(Task item): Repeat the listing beneath this line exactly, keeping every character.

(Data in this exercise):
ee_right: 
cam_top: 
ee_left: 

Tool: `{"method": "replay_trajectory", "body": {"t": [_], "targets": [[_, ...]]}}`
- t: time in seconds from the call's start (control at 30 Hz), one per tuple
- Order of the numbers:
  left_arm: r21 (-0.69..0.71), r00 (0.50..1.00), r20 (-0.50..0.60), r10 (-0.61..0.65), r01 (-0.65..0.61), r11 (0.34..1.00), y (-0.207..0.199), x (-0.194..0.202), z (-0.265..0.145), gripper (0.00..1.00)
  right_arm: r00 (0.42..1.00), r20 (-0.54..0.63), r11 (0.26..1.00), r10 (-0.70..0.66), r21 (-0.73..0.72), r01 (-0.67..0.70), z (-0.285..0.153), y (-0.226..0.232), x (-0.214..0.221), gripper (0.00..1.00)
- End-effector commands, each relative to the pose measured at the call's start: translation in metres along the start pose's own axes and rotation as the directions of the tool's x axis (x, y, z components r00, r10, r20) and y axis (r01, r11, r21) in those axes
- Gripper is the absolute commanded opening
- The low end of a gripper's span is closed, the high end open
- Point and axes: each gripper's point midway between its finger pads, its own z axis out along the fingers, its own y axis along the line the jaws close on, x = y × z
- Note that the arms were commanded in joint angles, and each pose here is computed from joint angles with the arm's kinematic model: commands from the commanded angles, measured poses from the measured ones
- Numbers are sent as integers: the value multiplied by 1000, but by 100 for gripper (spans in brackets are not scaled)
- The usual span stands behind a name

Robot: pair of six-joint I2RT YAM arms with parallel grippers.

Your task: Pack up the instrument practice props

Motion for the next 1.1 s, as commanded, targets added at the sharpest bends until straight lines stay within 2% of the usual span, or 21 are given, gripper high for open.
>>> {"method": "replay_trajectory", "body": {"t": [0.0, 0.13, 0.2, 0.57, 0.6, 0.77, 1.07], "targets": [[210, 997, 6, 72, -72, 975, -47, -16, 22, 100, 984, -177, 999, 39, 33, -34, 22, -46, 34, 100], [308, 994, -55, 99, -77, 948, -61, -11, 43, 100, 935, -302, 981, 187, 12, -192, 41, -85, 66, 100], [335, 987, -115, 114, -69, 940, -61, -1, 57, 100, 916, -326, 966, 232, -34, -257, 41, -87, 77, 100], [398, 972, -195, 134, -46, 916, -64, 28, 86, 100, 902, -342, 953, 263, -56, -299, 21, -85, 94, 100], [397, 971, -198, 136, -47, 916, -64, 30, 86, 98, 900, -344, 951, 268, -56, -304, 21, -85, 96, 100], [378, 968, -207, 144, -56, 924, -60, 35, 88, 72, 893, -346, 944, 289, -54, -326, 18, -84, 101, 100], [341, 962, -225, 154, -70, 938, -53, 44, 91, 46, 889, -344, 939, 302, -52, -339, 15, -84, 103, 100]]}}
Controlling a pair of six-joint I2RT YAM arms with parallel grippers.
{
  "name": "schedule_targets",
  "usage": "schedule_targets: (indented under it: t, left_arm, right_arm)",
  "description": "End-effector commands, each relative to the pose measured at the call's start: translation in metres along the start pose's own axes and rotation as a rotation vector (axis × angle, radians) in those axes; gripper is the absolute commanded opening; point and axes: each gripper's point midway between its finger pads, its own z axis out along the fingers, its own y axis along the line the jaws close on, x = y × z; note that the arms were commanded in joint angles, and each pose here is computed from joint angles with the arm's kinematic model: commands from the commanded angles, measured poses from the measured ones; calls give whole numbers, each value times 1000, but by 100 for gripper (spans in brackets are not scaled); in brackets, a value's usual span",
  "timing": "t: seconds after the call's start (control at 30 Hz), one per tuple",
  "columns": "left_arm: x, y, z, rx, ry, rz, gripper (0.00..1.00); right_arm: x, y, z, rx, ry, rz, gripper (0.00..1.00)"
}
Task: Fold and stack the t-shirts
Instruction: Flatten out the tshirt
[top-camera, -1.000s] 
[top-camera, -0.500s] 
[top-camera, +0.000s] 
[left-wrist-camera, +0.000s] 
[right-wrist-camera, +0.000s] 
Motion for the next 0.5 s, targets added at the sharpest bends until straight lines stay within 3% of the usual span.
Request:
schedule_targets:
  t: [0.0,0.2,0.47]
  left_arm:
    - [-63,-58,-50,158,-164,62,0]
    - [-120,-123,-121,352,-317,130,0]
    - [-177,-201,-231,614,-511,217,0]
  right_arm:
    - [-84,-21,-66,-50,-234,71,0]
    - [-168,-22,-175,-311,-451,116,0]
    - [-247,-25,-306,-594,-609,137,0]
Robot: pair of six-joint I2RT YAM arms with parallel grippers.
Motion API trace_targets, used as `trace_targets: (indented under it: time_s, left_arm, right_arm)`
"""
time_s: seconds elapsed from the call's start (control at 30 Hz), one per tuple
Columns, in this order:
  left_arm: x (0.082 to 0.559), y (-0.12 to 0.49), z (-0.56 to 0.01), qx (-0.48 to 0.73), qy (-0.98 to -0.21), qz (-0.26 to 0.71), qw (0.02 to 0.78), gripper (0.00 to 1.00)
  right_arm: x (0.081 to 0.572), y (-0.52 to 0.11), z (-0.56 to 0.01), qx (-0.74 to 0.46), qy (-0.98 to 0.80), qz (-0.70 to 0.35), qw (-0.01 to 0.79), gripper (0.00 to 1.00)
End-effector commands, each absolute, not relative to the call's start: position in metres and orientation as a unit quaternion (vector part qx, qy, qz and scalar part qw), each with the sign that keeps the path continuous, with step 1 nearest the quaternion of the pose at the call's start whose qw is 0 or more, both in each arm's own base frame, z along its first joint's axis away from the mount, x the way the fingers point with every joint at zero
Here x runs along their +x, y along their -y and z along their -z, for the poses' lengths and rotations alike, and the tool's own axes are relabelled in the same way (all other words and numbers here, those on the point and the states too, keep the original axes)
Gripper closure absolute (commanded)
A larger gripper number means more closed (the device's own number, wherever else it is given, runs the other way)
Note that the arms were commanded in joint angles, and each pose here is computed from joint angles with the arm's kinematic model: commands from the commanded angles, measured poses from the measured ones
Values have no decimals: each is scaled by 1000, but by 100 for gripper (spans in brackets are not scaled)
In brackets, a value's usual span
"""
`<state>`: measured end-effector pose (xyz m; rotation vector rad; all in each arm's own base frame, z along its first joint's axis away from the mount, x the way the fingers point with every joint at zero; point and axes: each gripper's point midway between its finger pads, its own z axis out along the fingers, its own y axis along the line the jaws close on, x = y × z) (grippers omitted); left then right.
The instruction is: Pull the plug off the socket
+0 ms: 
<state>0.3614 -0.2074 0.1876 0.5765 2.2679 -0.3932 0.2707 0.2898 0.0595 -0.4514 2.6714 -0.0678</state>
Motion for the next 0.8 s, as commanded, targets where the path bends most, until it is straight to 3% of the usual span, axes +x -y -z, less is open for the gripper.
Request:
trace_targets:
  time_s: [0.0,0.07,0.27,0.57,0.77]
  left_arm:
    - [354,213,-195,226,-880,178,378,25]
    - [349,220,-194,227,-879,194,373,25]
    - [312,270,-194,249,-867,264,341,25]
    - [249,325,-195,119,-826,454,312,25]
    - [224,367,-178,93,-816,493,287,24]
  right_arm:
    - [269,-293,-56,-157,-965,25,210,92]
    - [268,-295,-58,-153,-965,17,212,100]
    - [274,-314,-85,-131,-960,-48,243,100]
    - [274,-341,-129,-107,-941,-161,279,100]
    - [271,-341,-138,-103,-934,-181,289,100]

(Response box):
ee_right: 
cam_top: 
ee_left: 

Tool: `{"method": "replay_trajectory", "body": {"t": [_], "targets": [[_, ...]]}}`
- t: time in seconds from the call's start (control at 30 Hz), one per tuple
- Order of the numbers:
  left_arm: r21 (-0.69..0.71), r00 (0.50..1.00), r20 (-0.50..0.60), r10 (-0.61..0.65), r01 (-0.65..0.61), r11 (0.34..1.00), y (-0.207..0.199), x (-0.194..0.202), z (-0.265..0.145), gripper (0.00..1.00)
  right_arm: r00 (0.42..1.00), r20 (-0.54..0.63), r11 (0.26..1.00), r10 (-0.70..0.66), r21 (-0.73..0.72), r01 (-0.67..0.70), z (-0.285..0.153), y (-0.226..0.232), x (-0.214..0.221), gripper (0.00..1.00)
- End-effector commands, each relative to the pose measured at the call's start: translation in metres along the start pose's own axes and rotation as the directions of the tool's x axis (x, y, z components r00, r10, r20) and y axis (r01, r11, r21) in those axes
- Gripper is the absolute commanded opening
- The low end of a gripper's span is closed, the high end open
- Point and axes: each gripper's point midway between its finger pads, its own z axis out along the fingers, its own y axis along the line the jaws close on, x = y × z
- Note that the arms were commanded in joint angles, and each pose here is computed from joint angles with the arm's kinematic model: commands from the commanded angles, measured poses from the measured ones
- Numbers are sent as integers: the value multiplied by 1000, but by 100 for gripper (spans in brackets are not scaled)
- The usual span stands behind a name

Robot: pair of six-joint I2RT YAM arms with parallel grippers.

Your task: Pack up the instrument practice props

Motion for the next 1.1 s, as commanded, targets added at the sharpest bends until straight lines stay within 2% of the usual span, or 21 are given, gripper high for open.
>>> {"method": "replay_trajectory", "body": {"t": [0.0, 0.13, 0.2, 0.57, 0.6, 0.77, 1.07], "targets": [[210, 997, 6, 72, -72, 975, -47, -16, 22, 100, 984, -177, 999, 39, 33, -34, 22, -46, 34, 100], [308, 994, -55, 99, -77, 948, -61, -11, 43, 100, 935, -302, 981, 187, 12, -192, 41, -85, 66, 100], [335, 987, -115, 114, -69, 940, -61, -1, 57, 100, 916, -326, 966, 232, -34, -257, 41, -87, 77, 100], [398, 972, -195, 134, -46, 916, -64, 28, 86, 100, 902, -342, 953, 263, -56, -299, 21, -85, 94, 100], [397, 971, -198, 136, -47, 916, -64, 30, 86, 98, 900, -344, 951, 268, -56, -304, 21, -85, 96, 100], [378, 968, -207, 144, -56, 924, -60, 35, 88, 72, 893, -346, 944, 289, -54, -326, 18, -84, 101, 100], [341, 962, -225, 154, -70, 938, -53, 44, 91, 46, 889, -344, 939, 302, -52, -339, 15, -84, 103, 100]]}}
Controlling a pair of six-joint I2RT YAM arms with parallel grippers.
{
  "name": "schedule_targets",
  "usage": "schedule_targets: (indented under it: t, left_arm, right_arm)",
  "description": "End-effector commands, each relative to the pose measured at the call's start: translation in metres along the start pose's own axes and rotation as a rotation vector (axis × angle, radians) in those axes; gripper is the absolute commanded opening; point and axes: each gripper's point midway between its finger pads, its own z axis out along the fingers, its own y axis along the line the jaws close on, x = y × z; note that the arms were commanded in joint angles, and each pose here is computed from joint angles with the arm's kinematic model: commands from the commanded angles, measured poses from the measured ones; calls give whole numbers, each value times 1000, but by 100 for gripper (spans in brackets are not scaled); in brackets, a value's usual span",
  "timing": "t: seconds after the call's start (control at 30 Hz), one per tuple",
  "columns": "left_arm: x, y, z, rx, ry, rz, gripper (0.00..1.00); right_arm: x, y, z, rx, ry, rz, gripper (0.00..1.00)"
}
Task: Fold and stack the t-shirts
Instruction: Flatten out the tshirt
[top-camera, -1.000s] 
[top-camera, -0.500s] 
[top-camera, +0.000s] 
[left-wrist-camera, +0.000s] 
[right-wrist-camera, +0.000s] 
Motion for the next 0.5 s, targets added at the sharpest bends until straight lines stay within 3% of the usual span.
Request:
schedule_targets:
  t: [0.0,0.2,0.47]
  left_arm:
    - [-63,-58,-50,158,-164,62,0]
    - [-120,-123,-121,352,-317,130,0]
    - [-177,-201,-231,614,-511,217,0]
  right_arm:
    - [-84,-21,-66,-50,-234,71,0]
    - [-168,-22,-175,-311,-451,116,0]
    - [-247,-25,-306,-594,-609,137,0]
Robot: pair of six-joint I2RT YAM arms with parallel grippers.
Motion API trace_targets, used as `trace_targets: (indented under it: time_s, left_arm, right_arm)`
"""
time_s: seconds elapsed from the call's start (control at 30 Hz), one per tuple
Columns, in this order:
  left_arm: x (0.082 to 0.559), y (-0.12 to 0.49), z (-0.56 to 0.01), qx (-0.48 to 0.73), qy (-0.98 to -0.21), qz (-0.26 to 0.71), qw (0.02 to 0.78), gripper (0.00 to 1.00)
  right_arm: x (0.081 to 0.572), y (-0.52 to 0.11), z (-0.56 to 0.01), qx (-0.74 to 0.46), qy (-0.98 to 0.80), qz (-0.70 to 0.35), qw (-0.01 to 0.79), gripper (0.00 to 1.00)
End-effector commands, each absolute, not relative to the call's start: position in metres and orientation as a unit quaternion (vector part qx, qy, qz and scalar part qw), each with the sign that keeps the path continuous, with step 1 nearest the quaternion of the pose at the call's start whose qw is 0 or more, both in each arm's own base frame, z along its first joint's axis away from the mount, x the way the fingers point with every joint at zero
Here x runs along their +x, y along their -y and z along their -z, for the poses' lengths and rotations alike, and the tool's own axes are relabelled in the same way (all other words and numbers here, those on the point and the states too, keep the original axes)
Gripper closure absolute (commanded)
A larger gripper number means more closed (the device's own number, wherever else it is given, runs the other way)
Note that the arms were commanded in joint angles, and each pose here is computed from joint angles with the arm's kinematic model: commands from the commanded angles, measured poses from the measured ones
Values have no decimals: each is scaled by 1000, but by 100 for gripper (spans in brackets are not scaled)
In brackets, a value's usual span
"""
`<state>`: measured end-effector pose (xyz m; rotation vector rad; all in each arm's own base frame, z along its first joint's axis away from the mount, x the way the fingers point with every joint at zero; point and axes: each gripper's point midway between its finger pads, its own z axis out along the fingers, its own y axis along the line the jaws close on, x = y × z) (grippers omitted); left then right.
The instruction is: Pull the plug off the socket
+0 ms: 
<state>0.3614 -0.2074 0.1876 0.5765 2.2679 -0.3932 0.2707 0.2898 0.0595 -0.4514 2.6714 -0.0678</state>
Motion for the next 0.8 s, as commanded, targets where the path bends most, until it is straight to 3% of the usual span, axes +x -y -z, less is open for the gripper.
Request:
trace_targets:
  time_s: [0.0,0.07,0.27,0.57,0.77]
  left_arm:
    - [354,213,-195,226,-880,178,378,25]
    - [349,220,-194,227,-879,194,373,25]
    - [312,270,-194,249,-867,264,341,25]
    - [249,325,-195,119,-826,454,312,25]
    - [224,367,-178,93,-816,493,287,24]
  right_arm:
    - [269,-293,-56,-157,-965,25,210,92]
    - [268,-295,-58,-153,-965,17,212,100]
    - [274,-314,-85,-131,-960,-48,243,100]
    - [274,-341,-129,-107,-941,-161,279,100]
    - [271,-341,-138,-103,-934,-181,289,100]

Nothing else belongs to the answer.